#### PROBLEM DESCRIPTION:
The entries need to be copied exactly as they stand, images left out.

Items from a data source
--- START ---

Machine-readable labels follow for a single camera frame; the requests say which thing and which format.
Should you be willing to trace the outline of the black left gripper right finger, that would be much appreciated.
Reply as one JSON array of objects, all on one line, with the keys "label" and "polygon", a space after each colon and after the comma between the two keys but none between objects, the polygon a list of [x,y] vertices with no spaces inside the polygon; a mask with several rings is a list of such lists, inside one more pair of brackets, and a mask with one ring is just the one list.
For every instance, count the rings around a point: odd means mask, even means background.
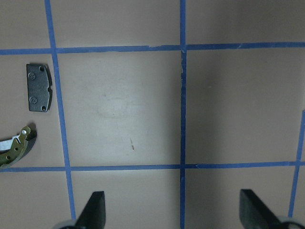
[{"label": "black left gripper right finger", "polygon": [[244,229],[282,229],[282,223],[251,190],[241,189],[239,219]]}]

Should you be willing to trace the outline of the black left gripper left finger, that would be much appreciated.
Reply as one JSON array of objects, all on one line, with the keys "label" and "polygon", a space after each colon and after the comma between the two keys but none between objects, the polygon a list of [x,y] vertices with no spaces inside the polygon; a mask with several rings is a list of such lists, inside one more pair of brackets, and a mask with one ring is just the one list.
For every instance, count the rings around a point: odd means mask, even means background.
[{"label": "black left gripper left finger", "polygon": [[103,229],[105,223],[105,195],[103,191],[95,191],[90,196],[74,227],[76,229]]}]

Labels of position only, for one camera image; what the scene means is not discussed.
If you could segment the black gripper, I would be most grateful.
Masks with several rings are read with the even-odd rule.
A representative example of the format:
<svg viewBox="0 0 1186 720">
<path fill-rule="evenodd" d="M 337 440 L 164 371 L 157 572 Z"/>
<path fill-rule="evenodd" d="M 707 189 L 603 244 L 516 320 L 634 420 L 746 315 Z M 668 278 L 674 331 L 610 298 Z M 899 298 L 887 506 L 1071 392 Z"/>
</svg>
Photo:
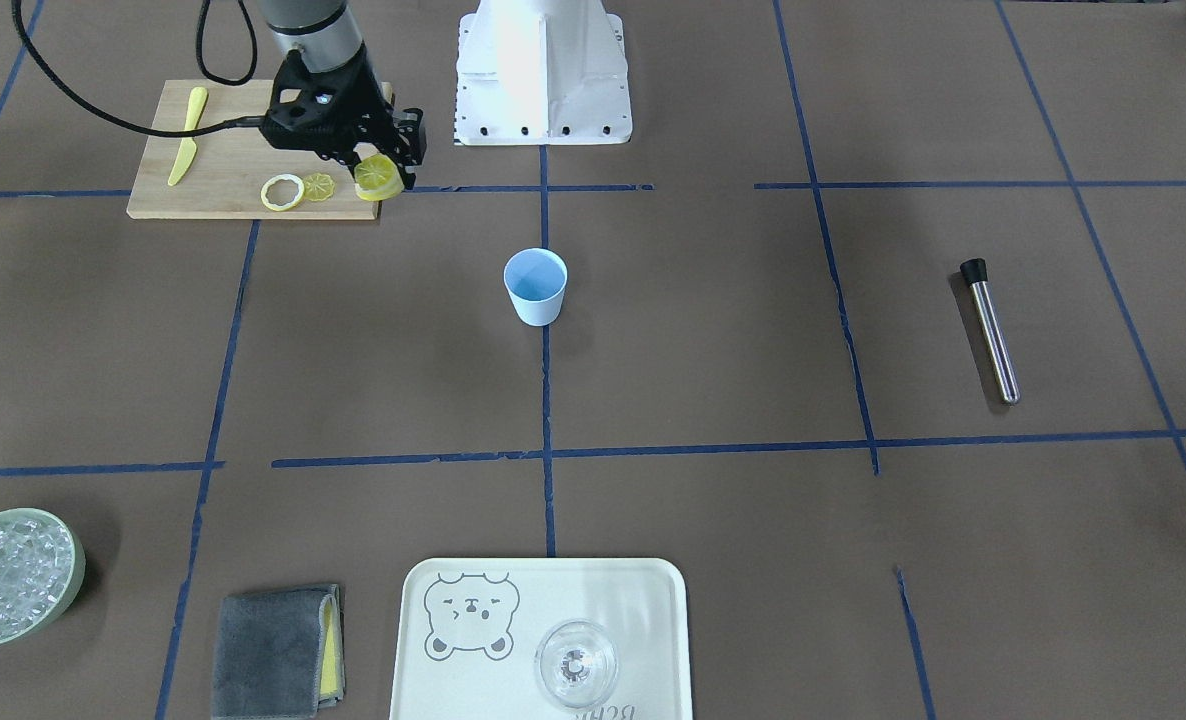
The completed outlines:
<svg viewBox="0 0 1186 720">
<path fill-rule="evenodd" d="M 423 110 L 395 109 L 364 47 L 323 72 L 310 70 L 301 50 L 288 51 L 259 130 L 273 149 L 314 152 L 349 173 L 361 163 L 356 146 L 369 144 L 398 165 L 404 191 L 415 187 L 427 152 Z"/>
</svg>

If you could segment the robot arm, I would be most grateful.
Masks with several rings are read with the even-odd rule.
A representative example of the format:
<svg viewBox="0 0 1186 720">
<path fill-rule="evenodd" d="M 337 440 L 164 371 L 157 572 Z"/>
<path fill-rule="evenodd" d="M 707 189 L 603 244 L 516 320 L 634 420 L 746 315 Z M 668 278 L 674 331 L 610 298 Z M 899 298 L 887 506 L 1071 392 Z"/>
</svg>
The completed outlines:
<svg viewBox="0 0 1186 720">
<path fill-rule="evenodd" d="M 259 130 L 273 149 L 313 152 L 355 170 L 374 146 L 396 165 L 406 190 L 423 164 L 423 111 L 398 110 L 375 74 L 346 1 L 261 1 L 283 60 Z"/>
</svg>

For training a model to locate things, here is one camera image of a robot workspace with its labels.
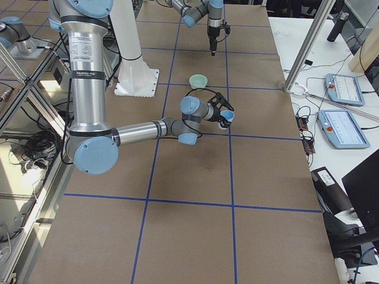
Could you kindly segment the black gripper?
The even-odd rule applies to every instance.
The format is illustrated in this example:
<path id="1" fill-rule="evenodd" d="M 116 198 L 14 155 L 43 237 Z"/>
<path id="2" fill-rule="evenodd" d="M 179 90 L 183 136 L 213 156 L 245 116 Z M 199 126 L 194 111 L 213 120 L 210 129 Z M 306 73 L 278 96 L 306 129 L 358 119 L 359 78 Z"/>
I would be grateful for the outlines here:
<path id="1" fill-rule="evenodd" d="M 230 127 L 230 122 L 228 120 L 222 120 L 220 115 L 220 108 L 216 105 L 209 105 L 209 110 L 213 111 L 212 116 L 209 118 L 210 122 L 218 122 L 218 127 L 221 130 L 226 130 Z"/>
<path id="2" fill-rule="evenodd" d="M 212 56 L 216 55 L 218 45 L 217 37 L 220 35 L 220 30 L 220 27 L 212 27 L 210 25 L 207 26 L 207 35 L 209 38 L 210 51 Z"/>

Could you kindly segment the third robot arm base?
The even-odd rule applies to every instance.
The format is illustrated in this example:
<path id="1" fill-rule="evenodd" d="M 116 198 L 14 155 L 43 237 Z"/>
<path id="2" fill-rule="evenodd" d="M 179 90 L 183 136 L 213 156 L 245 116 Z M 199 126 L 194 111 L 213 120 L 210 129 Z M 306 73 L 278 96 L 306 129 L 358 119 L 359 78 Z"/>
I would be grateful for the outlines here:
<path id="1" fill-rule="evenodd" d="M 1 19 L 1 43 L 15 59 L 37 60 L 51 42 L 33 38 L 18 17 Z"/>

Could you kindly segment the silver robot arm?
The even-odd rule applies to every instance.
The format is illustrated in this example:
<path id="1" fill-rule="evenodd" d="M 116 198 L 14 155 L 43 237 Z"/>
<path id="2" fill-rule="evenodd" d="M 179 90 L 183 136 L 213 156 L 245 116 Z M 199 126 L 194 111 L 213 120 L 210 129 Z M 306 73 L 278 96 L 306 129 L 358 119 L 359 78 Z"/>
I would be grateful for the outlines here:
<path id="1" fill-rule="evenodd" d="M 159 71 L 143 60 L 131 1 L 50 1 L 50 26 L 64 32 L 69 40 L 70 81 L 74 121 L 66 143 L 70 161 L 89 175 L 109 171 L 117 162 L 123 144 L 153 140 L 169 135 L 182 144 L 193 145 L 201 135 L 202 121 L 230 127 L 226 111 L 229 102 L 215 93 L 207 102 L 186 95 L 181 103 L 182 117 L 165 118 L 113 128 L 107 123 L 103 39 L 113 30 L 120 52 L 120 73 L 116 95 L 152 97 Z"/>
<path id="2" fill-rule="evenodd" d="M 223 16 L 223 1 L 200 1 L 195 6 L 189 6 L 185 1 L 165 1 L 170 7 L 181 15 L 183 22 L 188 28 L 192 28 L 199 20 L 208 16 L 207 20 L 207 35 L 209 39 L 210 52 L 212 56 L 216 55 L 218 36 L 221 29 L 228 29 L 228 25 L 224 24 Z"/>

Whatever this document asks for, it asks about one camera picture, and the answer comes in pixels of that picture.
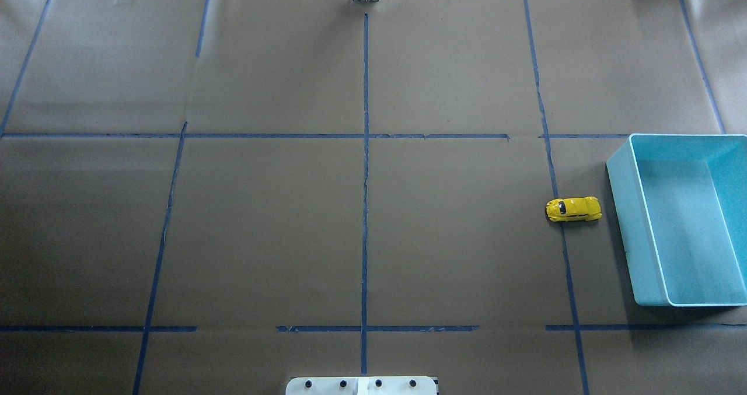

--- END ---

#### RESPONSE BOX:
Machine-readable labels follow for a single camera frame; the requests say which thing and which format.
Should you be willing to trace the outline of the black left gripper right finger, that would be much appreciated.
Reply as one JSON array of objects, all on one line, with the keys "label" and "polygon", a space after each colon and after the comma between the two keys but none between objects, the polygon a list of [x,y] vertices with no spaces inside the polygon; a mask with several rings is a list of such lists, inside one more pair of brackets, and a mask with one ring is just the one list.
For every instance, count the rings around a point: odd means mask, even means background.
[{"label": "black left gripper right finger", "polygon": [[244,229],[282,229],[282,223],[251,190],[241,189],[239,219]]}]

Should you be willing to trace the outline of the black left gripper left finger, that would be much appreciated.
Reply as one JSON array of objects, all on one line, with the keys "label" and "polygon", a space after each colon and after the comma between the two keys but none between objects, the polygon a list of [x,y] vertices with no spaces inside the polygon; a mask with several rings is a list of such lists, inside one more pair of brackets, and a mask with one ring is just the one list.
For every instance, count the rings around a point: odd means mask, even means background.
[{"label": "black left gripper left finger", "polygon": [[103,229],[105,223],[105,195],[103,191],[95,191],[90,196],[74,227],[76,229]]}]

Labels of position only, for one camera image; what the scene means is not discussed.
If you could segment the black gripper, I would be most grateful.
Masks with several rings are read with the even-odd rule.
A representative example of the format:
<svg viewBox="0 0 1186 720">
<path fill-rule="evenodd" d="M 337 440 L 164 371 L 157 572 Z"/>
<path fill-rule="evenodd" d="M 707 189 L 603 244 L 516 320 L 634 420 L 746 315 Z M 668 278 L 674 331 L 610 298 Z M 899 298 L 887 506 L 1071 392 Z"/>
</svg>
Photo:
The completed outlines:
<svg viewBox="0 0 1186 720">
<path fill-rule="evenodd" d="M 423 110 L 395 109 L 364 47 L 323 72 L 310 70 L 301 50 L 288 51 L 259 130 L 273 149 L 314 152 L 349 173 L 361 163 L 356 146 L 369 144 L 398 165 L 404 191 L 415 187 L 427 152 Z"/>
</svg>

If you could segment the robot arm, I would be most grateful.
Masks with several rings are read with the even-odd rule.
A representative example of the format:
<svg viewBox="0 0 1186 720">
<path fill-rule="evenodd" d="M 337 440 L 164 371 L 157 572 Z"/>
<path fill-rule="evenodd" d="M 707 189 L 603 244 L 516 320 L 634 420 L 746 315 Z M 668 278 L 674 331 L 610 298 Z M 899 298 L 887 506 L 1071 392 Z"/>
</svg>
The completed outlines:
<svg viewBox="0 0 1186 720">
<path fill-rule="evenodd" d="M 259 130 L 273 149 L 313 152 L 355 170 L 374 146 L 396 165 L 406 190 L 423 164 L 423 111 L 398 110 L 375 74 L 346 1 L 261 1 L 283 60 Z"/>
</svg>

For training a model to locate things, here is one camera image of a robot workspace with its labels.
Could you kindly segment the black gripper?
The even-odd rule applies to every instance.
The format is illustrated in this example:
<path id="1" fill-rule="evenodd" d="M 116 198 L 14 155 L 43 237 Z"/>
<path id="2" fill-rule="evenodd" d="M 179 90 L 183 136 L 213 156 L 245 116 Z M 199 126 L 194 111 L 213 120 L 210 129 Z M 306 73 L 278 96 L 306 129 L 358 119 L 359 78 Z"/>
I would be grateful for the outlines here:
<path id="1" fill-rule="evenodd" d="M 230 127 L 230 122 L 228 120 L 222 120 L 220 115 L 220 108 L 216 105 L 209 105 L 209 110 L 213 111 L 212 116 L 209 118 L 210 122 L 218 122 L 218 127 L 221 130 L 226 130 Z"/>
<path id="2" fill-rule="evenodd" d="M 212 56 L 216 55 L 218 45 L 217 37 L 220 35 L 220 30 L 220 27 L 212 27 L 210 25 L 207 26 L 207 35 L 209 38 L 210 51 Z"/>

Could you kindly segment the third robot arm base?
The even-odd rule applies to every instance.
The format is illustrated in this example:
<path id="1" fill-rule="evenodd" d="M 116 198 L 14 155 L 43 237 Z"/>
<path id="2" fill-rule="evenodd" d="M 179 90 L 183 136 L 213 156 L 245 116 Z M 199 126 L 194 111 L 213 120 L 210 129 Z M 306 73 L 278 96 L 306 129 L 358 119 L 359 78 Z"/>
I would be grateful for the outlines here:
<path id="1" fill-rule="evenodd" d="M 1 19 L 1 43 L 15 59 L 37 60 L 51 42 L 33 38 L 18 17 Z"/>

Could you kindly segment the silver robot arm?
The even-odd rule applies to every instance.
The format is illustrated in this example:
<path id="1" fill-rule="evenodd" d="M 116 198 L 14 155 L 43 237 Z"/>
<path id="2" fill-rule="evenodd" d="M 179 90 L 183 136 L 213 156 L 245 116 Z M 199 126 L 194 111 L 213 120 L 210 129 Z M 306 73 L 278 96 L 306 129 L 358 119 L 359 78 Z"/>
I would be grateful for the outlines here:
<path id="1" fill-rule="evenodd" d="M 159 71 L 143 60 L 131 1 L 50 1 L 50 26 L 64 32 L 69 40 L 70 81 L 74 121 L 66 143 L 70 161 L 89 175 L 109 171 L 117 162 L 123 144 L 153 140 L 169 135 L 182 144 L 193 145 L 201 135 L 202 121 L 230 127 L 226 111 L 229 102 L 215 93 L 207 102 L 186 95 L 181 103 L 182 117 L 165 118 L 113 128 L 107 123 L 103 39 L 113 30 L 120 52 L 120 73 L 116 95 L 152 97 Z"/>
<path id="2" fill-rule="evenodd" d="M 223 16 L 223 1 L 200 1 L 195 6 L 189 6 L 185 1 L 165 1 L 170 7 L 181 15 L 183 22 L 188 28 L 192 28 L 199 20 L 208 16 L 207 20 L 207 35 L 209 39 L 210 52 L 212 56 L 216 55 L 218 36 L 221 29 L 228 29 L 228 25 L 224 24 Z"/>

Whatever this document asks for, it asks about one camera picture, and the answer comes in pixels of that picture.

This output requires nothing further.